В колхозе деятельно готовились к сенокосу. Старики точили и отбивали косы, делали грабли, чинили обувь. У кого водилась мука, сушили сухари. В маленькой кузне у болота с утра до ночи шумел горн, весело вызванивала наковальня.
Мишка Пряслин неожиданно для всех стал незаменимым кузнецом. Золотые руки оказались у парня! Там, где Николаша Семьин, «специалист по тонкой работе», часами потел над какой-нибудь пустяковой гайкой, Мишка управлялся за несколько минут.
После работы, весь измазанный сажей, в кепчонке, сдвинутой на затылок. Мишка не спеша, вразвалку, отправлялся в правление. По дороге он снисходительно кивал своим сверстникам, а если попадался навстречу пожилой человек, с достоинством вступал в беседу.
— Ну и погодка, Христофор Афанасьевич, — говорил Мишка какому-нибудь ветхому деду, принимая позу бывалого хозяина. — Дождей не будет — нароем сена.
Дед, польщенный вниманием, отвечал:
— Худо ли бы с сеном, да работнички-то наши где. Траву погану рвут.
— Ничего, старина! — успокаивал Мишка. — Мы это обмозгуем. Я вот собрал из старья косилку, и еще что-нибудь придумаем.
— Да уж так, парень… — напутствовал Христофор Афанасьевич. — Силенки нету — смекалкой бери.
В правлении колхоза, потолкавшись среди людей и непременно отчитав какого-нибудь бригадира за нерасторопную доставку в кузницу инвентаря. Мишка всякий раз подходил к ведомости трудодней, вывешенной на видном месте, и, не умея скрыть мальчишеской радости, с удовольствием поглядывал на свою фамилию, против которой каждый день прибавлялась новая палочка.
По вечерам в правлении теперь больше чем когда-либо толпился народ, все-таки предсенокосная пора давала людям небольшой роздых. Лукашин раздобыл в райцентре большую карту Советского Союза, и около нее часами простаивали люди. Не шибко грамотные бабы и старики, замечая, как день ото дня то тут, то там отодвигаются на восток красные флажки, тяжко вздыхали:
— Все прет и прет…
— Страсть куда залез.
— И когда его, окаянного, погонят?
Однажды Трофим Лобанов, уставившись на карту своими выпуклыми немигающими глазищами, попросил Лукашина:
— Покажи, где тут Ленинград?
Вот он Ленинград. А что?
— Парень мой, Максимко, там! — тряхнул бородой Трофим.
С тех пор каждый вечер Трофим подходил к карте и, убедившись, что красный флажок у Ленинграда все на том же месте, громко, на всю контору изрекал:
— Во как мой Макс. Стоит, как в землю врос!
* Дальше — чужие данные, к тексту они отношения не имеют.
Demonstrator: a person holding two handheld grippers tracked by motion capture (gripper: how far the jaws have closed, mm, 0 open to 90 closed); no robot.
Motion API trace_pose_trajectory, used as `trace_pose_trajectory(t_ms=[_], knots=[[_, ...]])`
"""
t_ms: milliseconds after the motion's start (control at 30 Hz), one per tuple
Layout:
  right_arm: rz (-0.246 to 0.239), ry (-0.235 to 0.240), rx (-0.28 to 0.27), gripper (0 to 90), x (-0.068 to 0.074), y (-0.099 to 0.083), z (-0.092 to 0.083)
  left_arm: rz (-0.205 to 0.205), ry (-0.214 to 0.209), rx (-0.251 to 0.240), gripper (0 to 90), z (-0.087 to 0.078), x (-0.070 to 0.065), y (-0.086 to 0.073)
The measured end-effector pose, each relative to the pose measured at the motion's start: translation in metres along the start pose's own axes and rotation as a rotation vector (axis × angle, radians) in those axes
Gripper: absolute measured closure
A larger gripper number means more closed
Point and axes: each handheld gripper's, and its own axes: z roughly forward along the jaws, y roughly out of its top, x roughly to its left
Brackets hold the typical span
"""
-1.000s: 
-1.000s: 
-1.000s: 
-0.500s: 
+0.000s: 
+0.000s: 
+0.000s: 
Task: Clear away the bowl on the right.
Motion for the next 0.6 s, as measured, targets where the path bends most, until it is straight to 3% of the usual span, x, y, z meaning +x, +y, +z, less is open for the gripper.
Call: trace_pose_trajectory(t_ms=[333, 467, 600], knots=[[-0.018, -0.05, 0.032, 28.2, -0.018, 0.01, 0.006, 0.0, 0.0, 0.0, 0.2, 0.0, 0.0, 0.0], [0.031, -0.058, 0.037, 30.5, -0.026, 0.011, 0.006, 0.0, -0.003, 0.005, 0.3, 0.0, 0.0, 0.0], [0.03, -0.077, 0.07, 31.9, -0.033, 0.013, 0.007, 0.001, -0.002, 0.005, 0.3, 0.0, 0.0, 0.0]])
Трохину породу сразу видно.
Потом сурово кивал Софрону Игнатьевичу и, тыча коротким задубелым пальцем в южную часть карты, басил:
— А у тебя Гришка — того… Всю карту портит.
Для Анфисы июнь начался той памятной белой ночью. По утрам она просыпалась с ощущением какой-то легкой, подмывающей радости. «Что бы это такое?» спрашивала она себя мысленно и улыбалась, оставляя вопрос без ответа. Теперь у нее вдруг появилась разборчивость в одежде. Вместо синей кофты, с которой почти не расставалась последние два года, она все чаще надевала веселую, цветастую.